CONCLUSION: Eight proteins found in this study play important roles in colonic compensation and are associated with sugar and fat metabolism, protein synthesis, and molecular chaperoning

Key Words: Ultra-short bowel syndrome; Enteral nutrition; Colon adaptation; Proteomics



INTRODUCTION

Short bowel syndrome (SBS) is a chronic malabsorptive syndrome resulting from extensive small bowel resections[1]. Residual small bowel less than 30 cm from proximal end or distal end is termed ultra-short bowel syndrome (USBS)[1]. It occurs when the bowl is less than 200 cm in situ[2]. The estimated population prevalence is approximately one per million[3]. In adults, SBS usually results from resection of unviable intestine secondary to vascular insufficiency, Crohn’s disease, malignancy or radiation[3]. In children with congenital intestinal anomalies, such as gastroschisis or atresia, necrotizing enterocolitis leads to insufficient intestinal length[4]. Malabsorption of macronutrients and micronutrients may predominate as a clinical manifestation, whereas other patients may struggle to maintain fluid and electrolytes homeostasis[5]. These patients may become dependent on parenteral nutrition (PN) support to maintain their energy balance. A study showed that the colon could undergo adaptation like the small intestine[6]. Epithelial hyperplasia occurred 24-48 h after small intestinal resection in experimental models[7-9]. Animal models showed that adaptation process is stimulated by enteral nutrition for enterocyte reproduction, resulting in the release of trophic factors[10]. Our previous studies have also found changes in morphology and ultrastructure of rat colon and adaptation of absorption functions[11]. However, the proteins and molecular mechanisms associated with the colonic adaptation are still unknown. In this study, we used a proteomics approach to identify the proteins associated with colonic adaptation in USBS rats, and discussed the molecular roles of the identified proteins in colonic adaptation.

MATERIALS AND METHODS
Laboratory animals grouping

Thirty healthy male Sprague Dawley rats (aged 3-4 mo, weighing 250-300 g) were randomly assigned to three groups (10 rats in each group): USBS group undergoing an approximately 90%-95% small bowel resection; sham-operation group undergoing small bowel transaction and anastomosis; and normal control group.

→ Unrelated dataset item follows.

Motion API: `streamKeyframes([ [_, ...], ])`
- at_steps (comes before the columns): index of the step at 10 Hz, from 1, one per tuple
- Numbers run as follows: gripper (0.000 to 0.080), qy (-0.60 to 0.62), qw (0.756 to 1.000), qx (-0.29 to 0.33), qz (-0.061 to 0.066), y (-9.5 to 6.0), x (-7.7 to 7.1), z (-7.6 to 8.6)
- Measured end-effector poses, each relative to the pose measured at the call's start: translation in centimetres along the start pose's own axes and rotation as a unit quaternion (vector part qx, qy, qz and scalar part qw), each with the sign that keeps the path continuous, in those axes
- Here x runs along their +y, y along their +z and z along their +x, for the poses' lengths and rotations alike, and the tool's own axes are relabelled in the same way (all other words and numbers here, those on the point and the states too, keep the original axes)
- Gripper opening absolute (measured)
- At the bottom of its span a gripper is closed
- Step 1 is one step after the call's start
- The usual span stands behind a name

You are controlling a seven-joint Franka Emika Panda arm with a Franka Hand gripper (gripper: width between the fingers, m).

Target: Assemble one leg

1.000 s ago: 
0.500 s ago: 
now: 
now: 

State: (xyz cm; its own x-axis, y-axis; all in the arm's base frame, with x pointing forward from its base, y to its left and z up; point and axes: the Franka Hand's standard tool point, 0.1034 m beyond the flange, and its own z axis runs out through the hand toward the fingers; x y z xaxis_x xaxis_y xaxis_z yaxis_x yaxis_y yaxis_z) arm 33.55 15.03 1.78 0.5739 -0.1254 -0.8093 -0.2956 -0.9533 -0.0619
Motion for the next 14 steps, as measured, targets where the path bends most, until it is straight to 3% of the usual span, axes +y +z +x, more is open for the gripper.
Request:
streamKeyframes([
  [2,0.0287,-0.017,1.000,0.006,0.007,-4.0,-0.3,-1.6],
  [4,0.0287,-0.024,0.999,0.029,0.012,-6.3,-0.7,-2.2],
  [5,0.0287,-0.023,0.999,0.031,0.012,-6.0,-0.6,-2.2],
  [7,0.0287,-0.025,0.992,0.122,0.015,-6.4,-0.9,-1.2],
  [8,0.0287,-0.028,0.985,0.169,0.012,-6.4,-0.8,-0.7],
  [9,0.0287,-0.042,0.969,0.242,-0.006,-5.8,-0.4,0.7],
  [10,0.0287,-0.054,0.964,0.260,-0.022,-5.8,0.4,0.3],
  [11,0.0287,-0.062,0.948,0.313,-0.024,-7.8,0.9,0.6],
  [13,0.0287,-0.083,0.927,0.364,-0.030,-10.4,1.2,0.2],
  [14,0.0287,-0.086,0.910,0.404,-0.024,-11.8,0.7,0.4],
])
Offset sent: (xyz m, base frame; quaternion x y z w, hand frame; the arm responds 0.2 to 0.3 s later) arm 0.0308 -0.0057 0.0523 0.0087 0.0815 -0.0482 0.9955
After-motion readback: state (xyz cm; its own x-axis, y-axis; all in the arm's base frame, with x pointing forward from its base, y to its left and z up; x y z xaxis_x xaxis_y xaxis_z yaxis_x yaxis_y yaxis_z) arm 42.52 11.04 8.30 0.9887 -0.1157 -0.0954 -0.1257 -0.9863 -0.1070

USBS model and postoperative feeding

On the day of operation, animals were fasted from solid food, but with unrestricted access to water. Animals in the USBS group were anesthetized with chloral hydrate (0.3 mL/100 g) for surgical resection of the small bowel. The entire small intestine was resected from 1 cm distal to the Treitz ligament to 1 cm proximal to the ileocecal valve. End-to-end anastomosis of the jejunum to the ileum was performed.

After recovery from anesthesia, rats were fed Peptisorb (Holland Nutricia). The nutrient fluid had an osmotic pressure of 410 mosm/L and a concentration of 25.2%. The nutrient mix could provide 413.82 J of energy per 100 mL. The fluid contained carbohydrates and 85% protein made up the short-chain hydrolytic lactalbumin, including 50% medium-chain triglycerides and 50% long-chain triglycerides. Both the USBS group and sham-operation group were fed with 12.6% Peptisorb on days 1-3 after surgery. Intake was increased to 16.8% on days 4-6 and to 25.2% from day 7 after surgery to the end of the experiment on day 21. Rats were fed 80 mL nutrient mixture daily using a special bottle. Diphenoxylate (0.75 mg/kg daily) was added to the feeding solution to reduce diarrhea.

Morphologic observation

All rats were anesthetized using chloral hydrate (0.3 mL/100 g) prior to a terminal surgical procedure. A 0.5 cm colon was resected from near the ileocecal valve and HE stained in paraffin. The thickness of tunica mucosa coli and the height of plica were measured with an automatic image analysis. Five non-serial sections were measured from each specimen. Average value and standard deviation (SD) were calculated.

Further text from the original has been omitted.